Roughly a year later I was shocked to hear that Fish had left the band. And so my proggy path had been riven in twain. I still had Marillion to follow with their new singer, Steve Hogarth, but also Fish's solo career.

A few years ago Fish announced that he was to retire from music after a final solo album and a farewell tour. The album, Weltschmerz, was released in 2020 while the tour was, like most things, delayed by Covid. Endings invariably give way to reminiscence and reflection and with 30+ years of fandom under my belt, I joyously looked back at his career.

One thing that has made his solo work so interesting is that Fish is not much of a composer so he collaborates with others who can devise musical accompaniment to his lyrical musings. Some collaborators stuck around for multiple albums while others worked on one before moving on. This means that there is some continuity but also plenty of variation in his solo work.

I am loathe to label any of Fish's albums as my favorite although I do feel some are better than others but find that each has its place. Listening to a YouTube playlist recently, a live version of "Jungle Ride" came on and I was reminded again what a fantastic song it is.

The song appears on his fifth solo album, Sunsets on Empire, from 1997 which is famous in proggy circles for being the one where Fish collaborated with Steve Wilson of Porcupine Tree. Wilson produced it, played on it, and co-wrote 6 of the 10 songs. "Jungle Ride", however, was co-written with guitarist Robin Boult who had been one of Fish's co-conspirators since his second album, Internal Exile.

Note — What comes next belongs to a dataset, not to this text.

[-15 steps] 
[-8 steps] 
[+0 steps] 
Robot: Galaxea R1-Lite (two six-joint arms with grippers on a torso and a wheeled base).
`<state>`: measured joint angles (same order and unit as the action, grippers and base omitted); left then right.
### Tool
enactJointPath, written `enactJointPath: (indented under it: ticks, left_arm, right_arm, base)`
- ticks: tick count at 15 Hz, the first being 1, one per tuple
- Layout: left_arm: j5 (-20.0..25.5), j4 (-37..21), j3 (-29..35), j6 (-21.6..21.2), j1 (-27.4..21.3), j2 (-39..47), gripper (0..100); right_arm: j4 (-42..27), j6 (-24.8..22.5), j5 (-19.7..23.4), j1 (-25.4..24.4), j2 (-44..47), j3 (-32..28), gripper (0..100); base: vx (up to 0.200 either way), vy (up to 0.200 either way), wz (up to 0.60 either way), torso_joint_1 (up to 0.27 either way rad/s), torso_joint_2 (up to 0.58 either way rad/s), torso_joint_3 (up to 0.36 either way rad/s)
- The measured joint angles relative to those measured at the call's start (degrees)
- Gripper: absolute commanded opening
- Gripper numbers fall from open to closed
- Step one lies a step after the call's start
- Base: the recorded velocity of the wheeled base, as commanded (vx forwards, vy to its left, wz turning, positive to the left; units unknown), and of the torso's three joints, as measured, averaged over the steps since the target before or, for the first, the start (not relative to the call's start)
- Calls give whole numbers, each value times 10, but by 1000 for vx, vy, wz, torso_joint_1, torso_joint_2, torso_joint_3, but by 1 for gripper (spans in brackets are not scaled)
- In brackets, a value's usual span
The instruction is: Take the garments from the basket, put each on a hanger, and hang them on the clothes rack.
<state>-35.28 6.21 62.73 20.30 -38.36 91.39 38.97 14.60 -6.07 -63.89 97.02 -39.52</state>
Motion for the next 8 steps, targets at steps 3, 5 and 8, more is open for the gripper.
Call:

As with a lot of music in my collection, Sunsets on Empire is inexorably intertwined with a period in my life, in this case it's my misbegotten mid-20s. My friendship with my roommate had become frayed to the point of being irreconcilable and there was, unsurprisingly, a woman involved. Fish was having marital problems when he wrote the lyrics for Sunsets on Empire and it was hard not to feel a sense of connection.

But "Jungle Ride" is more concerned with one of the other themes of the album, manhood. Sunsets on Empire isn't a concept album focusing on all things masculine but it is a motif that appears every so often.

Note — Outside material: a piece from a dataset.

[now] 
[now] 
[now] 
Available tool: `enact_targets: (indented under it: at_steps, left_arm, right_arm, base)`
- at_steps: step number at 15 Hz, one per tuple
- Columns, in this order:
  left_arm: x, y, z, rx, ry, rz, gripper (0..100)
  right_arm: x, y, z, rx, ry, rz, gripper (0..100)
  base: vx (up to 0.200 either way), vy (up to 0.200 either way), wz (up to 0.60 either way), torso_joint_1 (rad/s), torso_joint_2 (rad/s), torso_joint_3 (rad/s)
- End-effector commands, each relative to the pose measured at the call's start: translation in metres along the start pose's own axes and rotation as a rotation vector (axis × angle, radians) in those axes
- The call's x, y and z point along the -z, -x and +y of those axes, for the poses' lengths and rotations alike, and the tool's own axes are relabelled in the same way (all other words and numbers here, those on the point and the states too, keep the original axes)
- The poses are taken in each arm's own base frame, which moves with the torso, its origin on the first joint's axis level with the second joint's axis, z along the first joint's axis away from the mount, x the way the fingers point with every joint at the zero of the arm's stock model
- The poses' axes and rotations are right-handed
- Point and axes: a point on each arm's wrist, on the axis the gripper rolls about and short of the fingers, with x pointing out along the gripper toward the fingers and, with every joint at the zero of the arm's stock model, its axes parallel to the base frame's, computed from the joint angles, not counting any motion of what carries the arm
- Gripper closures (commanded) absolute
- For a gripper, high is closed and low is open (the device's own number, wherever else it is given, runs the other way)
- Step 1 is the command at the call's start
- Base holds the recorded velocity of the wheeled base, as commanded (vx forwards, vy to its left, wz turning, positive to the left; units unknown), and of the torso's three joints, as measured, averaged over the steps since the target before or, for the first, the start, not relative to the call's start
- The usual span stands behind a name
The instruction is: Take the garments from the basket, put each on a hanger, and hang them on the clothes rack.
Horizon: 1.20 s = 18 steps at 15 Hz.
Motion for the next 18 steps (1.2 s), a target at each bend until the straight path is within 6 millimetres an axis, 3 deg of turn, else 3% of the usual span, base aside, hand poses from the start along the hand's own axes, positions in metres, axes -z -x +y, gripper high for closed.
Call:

The theme is most overtly expressed in the song "Brother 52", about an American biker and Fish fanatic who felt that the collapse of society was nigh and so he started stockpiling weapons. This drew the attention of the federal government and ended in a shootout with ATF agents. The refrain of "We are lover, warrior, magician kings" is a reference to the book King, Warrior, Magician, Lover: Rediscovering the Archetypes of the Mature Masculine by Robert Moore and Douglas Gillette. The authors use Jungian theory to explore masculinity via the four titular roles/archetypes. It's been ages since I've read the book but I think the gist of it is that healthy masculinity involves balancing "mature" expressions of these impulses, which are the primary ones in men.

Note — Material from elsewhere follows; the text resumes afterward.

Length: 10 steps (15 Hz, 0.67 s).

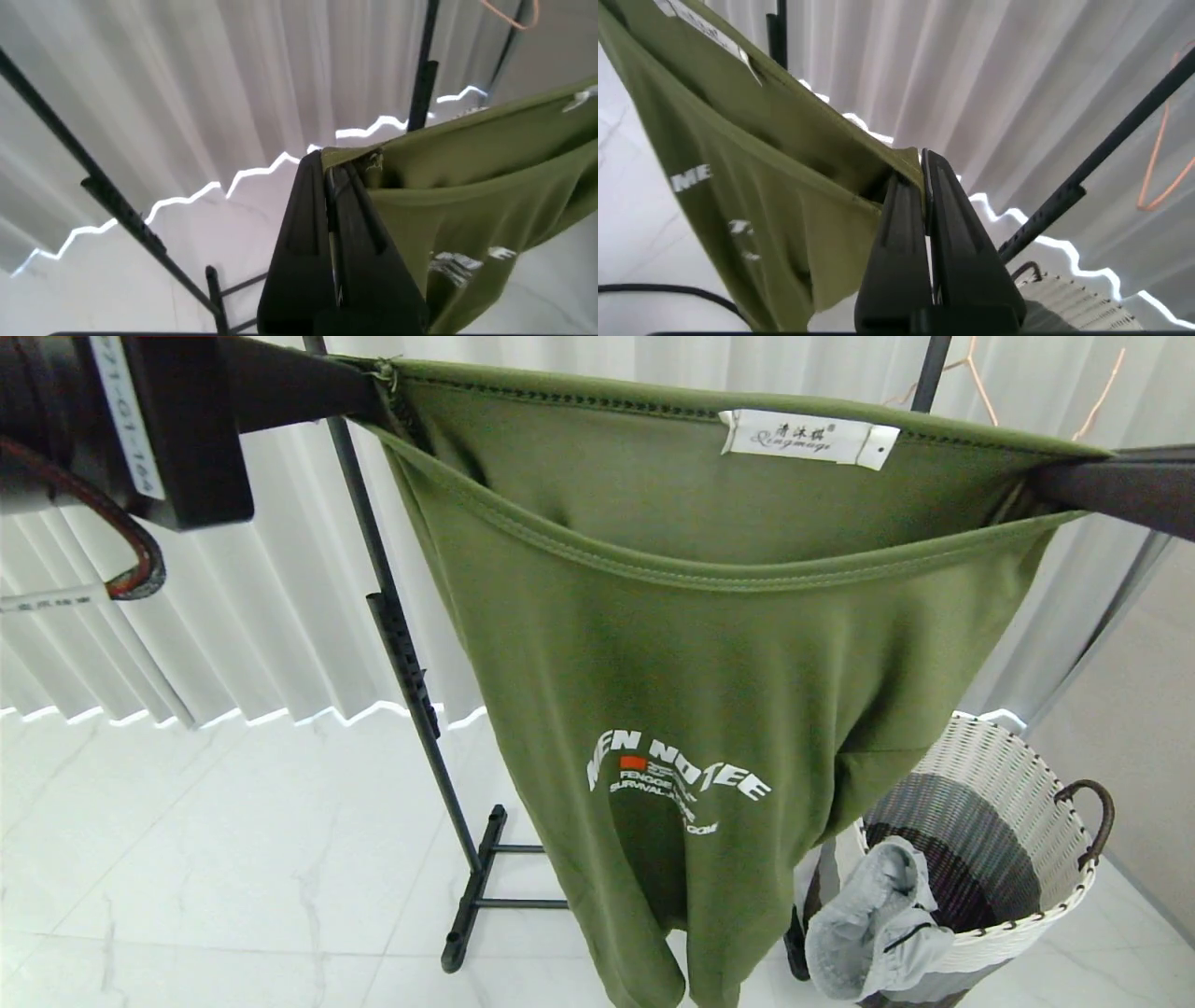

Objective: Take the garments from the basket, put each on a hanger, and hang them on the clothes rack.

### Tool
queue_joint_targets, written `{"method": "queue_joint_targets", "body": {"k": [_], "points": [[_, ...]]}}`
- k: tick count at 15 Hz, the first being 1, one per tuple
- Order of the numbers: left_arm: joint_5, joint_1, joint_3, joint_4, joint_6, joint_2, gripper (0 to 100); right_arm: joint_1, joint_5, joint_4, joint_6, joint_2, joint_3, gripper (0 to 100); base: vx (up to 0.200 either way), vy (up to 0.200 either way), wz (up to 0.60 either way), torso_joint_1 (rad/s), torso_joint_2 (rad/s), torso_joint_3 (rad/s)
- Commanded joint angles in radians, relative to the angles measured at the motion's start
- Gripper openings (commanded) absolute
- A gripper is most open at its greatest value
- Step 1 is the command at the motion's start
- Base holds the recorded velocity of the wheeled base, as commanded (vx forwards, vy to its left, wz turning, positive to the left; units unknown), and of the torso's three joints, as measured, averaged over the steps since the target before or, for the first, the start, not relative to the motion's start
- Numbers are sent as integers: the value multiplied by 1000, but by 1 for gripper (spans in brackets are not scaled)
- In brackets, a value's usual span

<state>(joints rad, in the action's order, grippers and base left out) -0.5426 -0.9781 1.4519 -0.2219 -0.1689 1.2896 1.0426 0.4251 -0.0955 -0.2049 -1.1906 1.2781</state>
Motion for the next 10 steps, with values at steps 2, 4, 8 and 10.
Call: {"method": "queue_joint_targets", "body": {"k": [2,4,8,10], "points": [[0,-114,44,1,-9,10,0,2,1,-26,-39,55,3,0,0,0,0,0,0,0],[-4,-117,65,3,-9,28,0,8,3,-121,-45,91,37,0,0,0,0,0,0,0],[-7,-116,153,3,-6,82,0,143,-5,-334,-44,158,84,0,0,0,0,0,0,0],[-7,-116,194,7,-3,117,0,255,-5,-359,-36,158,78,0,0,0,0,0,0,0]]}}
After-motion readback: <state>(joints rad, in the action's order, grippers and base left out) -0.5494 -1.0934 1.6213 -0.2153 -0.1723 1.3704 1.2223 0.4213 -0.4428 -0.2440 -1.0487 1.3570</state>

Elsewhere on the album Fish is a loving and protective father to his daughter Tara on the song bearing her name. "Goldfish and Clowns" chronicles an incident in which Fish had a tryst, of sorts, with a woman who wasn't his wife that he met at a party. And so we get a song about being a husband and the things that go along with that role - love, fidelity, etc.

"Jungle Ride" takes the listener back to the fairs of the singer's youth and the ride that gives us the title. Therein we find men-in-training awkwardly jockeying for the attention of pretty girls as gangs of boys/young men prowl the midway looking to stir up trouble and get into fights. This was an era

Where men don't cry and husbands lie and you never have to justify a kickin'
When mates jump in to save your skin if a chib is ever pulled out in a square go

It's a song about immaturity/boyishness on various fronts. It is also a stunning song musically. After Fish's spoken word intro, Robin Boult's melodic acoustic guitar sits atop a tom-heavy beat from drummer Dave Stewart that is joined by the extra percussion of Dave Haswell. (Conga? Djembe?) The air is thick in the dream-like atmosphere here. Just shy of the halfway mark, the band fall into a hypnotic groove while a violin solos and sultry, wordless vocals weave from left to right like a beautiful woman tempting and teasing.

A true highlight of a career with many.